In this section only specific treatment regimens will be discussed. The general principles of management of selfpoisoning will always be required.
Analgesic poisoning is common in some areas, accounting for one-third of all cases of self-poisoning admitted to hospital. Salicylate poisoning has decreased over the past decade, while paracetamol poisoning has increased. Combinations of aspirin or paracetamol and narcotic analgesics such as codeine or dextropropoxyphene are frequently taken. Co-proxamol, a combination of paracetamol and dextropropoxyphene can cause severe respiratory depression and is a major cause of death. Accidental poisoning with analgesics has decreased since the introduction of child-resistant bottles.

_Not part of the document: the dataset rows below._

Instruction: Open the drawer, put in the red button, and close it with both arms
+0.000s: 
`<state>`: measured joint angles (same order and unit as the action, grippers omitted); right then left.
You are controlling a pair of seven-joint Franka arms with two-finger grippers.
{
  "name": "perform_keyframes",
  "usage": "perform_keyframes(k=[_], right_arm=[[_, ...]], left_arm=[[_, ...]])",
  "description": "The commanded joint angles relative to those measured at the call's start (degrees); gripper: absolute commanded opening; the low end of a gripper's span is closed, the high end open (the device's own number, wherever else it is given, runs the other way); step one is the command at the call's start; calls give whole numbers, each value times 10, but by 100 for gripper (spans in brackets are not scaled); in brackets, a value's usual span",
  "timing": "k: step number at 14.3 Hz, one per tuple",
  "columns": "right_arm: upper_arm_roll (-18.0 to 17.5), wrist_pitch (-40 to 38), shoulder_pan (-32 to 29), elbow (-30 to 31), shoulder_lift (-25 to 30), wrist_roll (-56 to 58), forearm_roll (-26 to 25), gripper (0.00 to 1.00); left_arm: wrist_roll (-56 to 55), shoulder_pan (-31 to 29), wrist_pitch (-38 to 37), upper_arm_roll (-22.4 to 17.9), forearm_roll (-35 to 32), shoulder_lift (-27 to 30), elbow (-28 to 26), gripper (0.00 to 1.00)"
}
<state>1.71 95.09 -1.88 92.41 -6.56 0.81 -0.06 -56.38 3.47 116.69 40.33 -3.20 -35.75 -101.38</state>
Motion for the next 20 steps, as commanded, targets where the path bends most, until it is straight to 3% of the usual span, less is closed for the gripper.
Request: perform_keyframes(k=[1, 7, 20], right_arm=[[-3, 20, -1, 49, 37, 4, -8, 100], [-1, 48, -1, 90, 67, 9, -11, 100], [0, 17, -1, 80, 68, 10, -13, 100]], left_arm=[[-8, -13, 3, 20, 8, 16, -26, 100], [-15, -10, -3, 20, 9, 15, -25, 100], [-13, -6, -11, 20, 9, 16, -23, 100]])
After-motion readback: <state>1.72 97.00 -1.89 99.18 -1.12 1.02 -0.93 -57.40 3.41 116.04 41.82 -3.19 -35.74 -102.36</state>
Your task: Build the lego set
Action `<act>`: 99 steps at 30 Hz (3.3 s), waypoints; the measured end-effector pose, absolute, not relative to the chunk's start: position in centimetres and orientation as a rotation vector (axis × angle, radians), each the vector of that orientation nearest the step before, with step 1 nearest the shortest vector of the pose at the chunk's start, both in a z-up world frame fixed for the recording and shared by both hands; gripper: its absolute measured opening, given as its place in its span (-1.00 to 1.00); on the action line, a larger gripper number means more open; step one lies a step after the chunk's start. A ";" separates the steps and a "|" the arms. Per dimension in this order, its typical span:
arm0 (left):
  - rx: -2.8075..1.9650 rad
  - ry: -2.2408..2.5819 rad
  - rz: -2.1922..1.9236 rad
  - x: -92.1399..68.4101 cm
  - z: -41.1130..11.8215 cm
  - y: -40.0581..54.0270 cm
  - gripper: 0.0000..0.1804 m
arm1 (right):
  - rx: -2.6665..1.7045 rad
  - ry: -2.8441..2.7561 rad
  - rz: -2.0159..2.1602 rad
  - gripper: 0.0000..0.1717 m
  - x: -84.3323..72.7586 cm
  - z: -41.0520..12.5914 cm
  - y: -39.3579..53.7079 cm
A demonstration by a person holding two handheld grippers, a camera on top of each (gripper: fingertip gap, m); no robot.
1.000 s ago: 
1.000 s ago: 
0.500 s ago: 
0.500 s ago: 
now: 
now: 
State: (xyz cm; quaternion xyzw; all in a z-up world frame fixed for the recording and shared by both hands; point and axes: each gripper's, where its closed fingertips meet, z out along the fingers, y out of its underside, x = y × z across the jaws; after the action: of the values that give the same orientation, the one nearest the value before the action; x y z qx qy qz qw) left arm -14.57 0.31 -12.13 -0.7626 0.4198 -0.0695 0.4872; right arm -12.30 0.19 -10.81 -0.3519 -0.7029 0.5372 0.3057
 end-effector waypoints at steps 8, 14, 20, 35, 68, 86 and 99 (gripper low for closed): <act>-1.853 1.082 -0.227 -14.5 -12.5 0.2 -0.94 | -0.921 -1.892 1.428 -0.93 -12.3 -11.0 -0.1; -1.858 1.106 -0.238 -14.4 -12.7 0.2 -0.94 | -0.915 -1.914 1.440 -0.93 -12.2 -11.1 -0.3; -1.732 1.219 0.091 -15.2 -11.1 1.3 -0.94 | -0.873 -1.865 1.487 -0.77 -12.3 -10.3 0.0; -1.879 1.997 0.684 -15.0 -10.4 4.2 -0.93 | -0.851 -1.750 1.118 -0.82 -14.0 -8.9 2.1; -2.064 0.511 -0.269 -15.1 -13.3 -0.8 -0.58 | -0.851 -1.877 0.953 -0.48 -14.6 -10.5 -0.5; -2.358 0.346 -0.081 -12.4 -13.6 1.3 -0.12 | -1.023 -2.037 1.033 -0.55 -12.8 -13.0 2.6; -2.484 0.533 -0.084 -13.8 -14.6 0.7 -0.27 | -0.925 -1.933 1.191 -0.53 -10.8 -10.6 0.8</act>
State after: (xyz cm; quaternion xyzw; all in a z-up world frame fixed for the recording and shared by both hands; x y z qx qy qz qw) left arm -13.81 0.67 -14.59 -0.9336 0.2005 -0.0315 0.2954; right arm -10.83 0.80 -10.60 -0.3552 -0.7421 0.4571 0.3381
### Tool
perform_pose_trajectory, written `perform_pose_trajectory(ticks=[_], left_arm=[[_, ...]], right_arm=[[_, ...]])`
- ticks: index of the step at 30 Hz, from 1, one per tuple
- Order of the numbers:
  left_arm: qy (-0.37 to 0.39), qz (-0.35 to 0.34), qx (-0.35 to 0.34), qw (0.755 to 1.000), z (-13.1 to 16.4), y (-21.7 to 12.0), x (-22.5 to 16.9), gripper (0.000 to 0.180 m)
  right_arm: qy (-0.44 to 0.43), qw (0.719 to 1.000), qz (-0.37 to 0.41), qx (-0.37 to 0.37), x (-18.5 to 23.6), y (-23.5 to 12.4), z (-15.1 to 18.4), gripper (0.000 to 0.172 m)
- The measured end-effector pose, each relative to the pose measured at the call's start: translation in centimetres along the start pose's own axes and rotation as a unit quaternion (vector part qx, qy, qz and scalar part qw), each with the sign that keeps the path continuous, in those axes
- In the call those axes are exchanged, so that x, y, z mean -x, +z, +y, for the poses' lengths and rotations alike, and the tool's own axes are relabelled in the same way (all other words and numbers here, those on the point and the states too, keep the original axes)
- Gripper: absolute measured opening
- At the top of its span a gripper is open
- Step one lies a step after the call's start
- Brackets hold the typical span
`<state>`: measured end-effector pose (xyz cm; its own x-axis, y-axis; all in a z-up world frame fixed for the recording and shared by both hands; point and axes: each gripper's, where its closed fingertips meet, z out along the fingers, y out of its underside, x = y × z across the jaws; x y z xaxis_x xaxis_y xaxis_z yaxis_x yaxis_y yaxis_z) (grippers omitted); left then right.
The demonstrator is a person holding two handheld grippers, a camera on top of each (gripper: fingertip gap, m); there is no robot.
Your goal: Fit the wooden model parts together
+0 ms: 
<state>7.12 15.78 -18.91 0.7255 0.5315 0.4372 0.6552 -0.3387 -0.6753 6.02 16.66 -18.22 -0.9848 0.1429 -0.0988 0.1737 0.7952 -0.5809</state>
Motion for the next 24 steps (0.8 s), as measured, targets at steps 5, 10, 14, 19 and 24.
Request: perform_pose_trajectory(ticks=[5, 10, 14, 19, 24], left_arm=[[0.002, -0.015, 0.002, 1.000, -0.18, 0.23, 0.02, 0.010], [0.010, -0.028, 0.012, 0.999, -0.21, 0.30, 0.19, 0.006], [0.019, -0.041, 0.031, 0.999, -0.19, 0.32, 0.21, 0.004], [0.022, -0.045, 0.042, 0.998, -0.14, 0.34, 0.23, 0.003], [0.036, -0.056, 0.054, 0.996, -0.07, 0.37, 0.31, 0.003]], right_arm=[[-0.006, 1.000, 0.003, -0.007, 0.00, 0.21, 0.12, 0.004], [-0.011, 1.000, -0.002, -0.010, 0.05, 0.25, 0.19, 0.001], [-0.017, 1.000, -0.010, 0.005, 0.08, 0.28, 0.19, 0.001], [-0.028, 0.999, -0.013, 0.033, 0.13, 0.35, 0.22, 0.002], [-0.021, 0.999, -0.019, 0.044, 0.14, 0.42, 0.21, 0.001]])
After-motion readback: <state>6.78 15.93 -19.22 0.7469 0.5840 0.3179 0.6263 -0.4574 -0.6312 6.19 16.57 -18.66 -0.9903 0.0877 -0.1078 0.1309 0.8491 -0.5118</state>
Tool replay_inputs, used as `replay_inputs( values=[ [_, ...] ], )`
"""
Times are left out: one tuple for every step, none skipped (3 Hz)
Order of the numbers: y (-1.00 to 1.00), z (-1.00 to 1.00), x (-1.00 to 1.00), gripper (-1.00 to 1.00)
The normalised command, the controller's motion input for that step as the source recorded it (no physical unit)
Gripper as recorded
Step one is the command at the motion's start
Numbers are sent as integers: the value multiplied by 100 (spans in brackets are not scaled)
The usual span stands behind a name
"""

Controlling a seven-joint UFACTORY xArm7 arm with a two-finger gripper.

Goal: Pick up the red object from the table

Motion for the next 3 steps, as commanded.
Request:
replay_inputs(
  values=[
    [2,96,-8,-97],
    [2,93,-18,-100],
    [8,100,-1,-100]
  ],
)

Salicylates are well absorbed from the stomach and small intestine. They are metabolized to form salicyluric acid and salicyl phenolic glucuronides, a process that is saturated at therapeutic dosage. At high doses, renal excretion becomes important. Overdosage stimulates the respiratory centre, directly increasing the depth and rate of respiration and thereby producing a respiratory alkalosis. Compensatory mechanisms include renal excretion of bicarbonate and potassium, which results in a metabolic acidosis. Salicylates also interfere with carbohydrate, fat and protein metabolism, as well as with oxidative phosphorylation. This gives rise to increased lactate, pyruvate and ketone bodies, all of which contribute to the acidosis. Symptoms and signs of salicylate poisoning include tinnitus, nausea and vomiting, overbreathing, hyperpyrexia and sweating with a tachycardia. Alternatively, the patient may appear completely well, even with high blood levels of salicylate. The ingestion of 10-20 g of aspirin by an adult (or one-tenth of this amount for a child) is likely to cause moderate or severe toxicity.With severe intoxication (salicylate levels 800- 1000 mg litre:”: 5.6-7.2 mmol litre “), confusion delirium, convulsions and coma result. Coma is common in children. It should be remembered that consciousness is not impaired unless the blood salicylate level is very high or, more commonly, another drug has been taken. Cerebral and pulmonary oedema are serious complications, and may be exacerbated by forced diuresis.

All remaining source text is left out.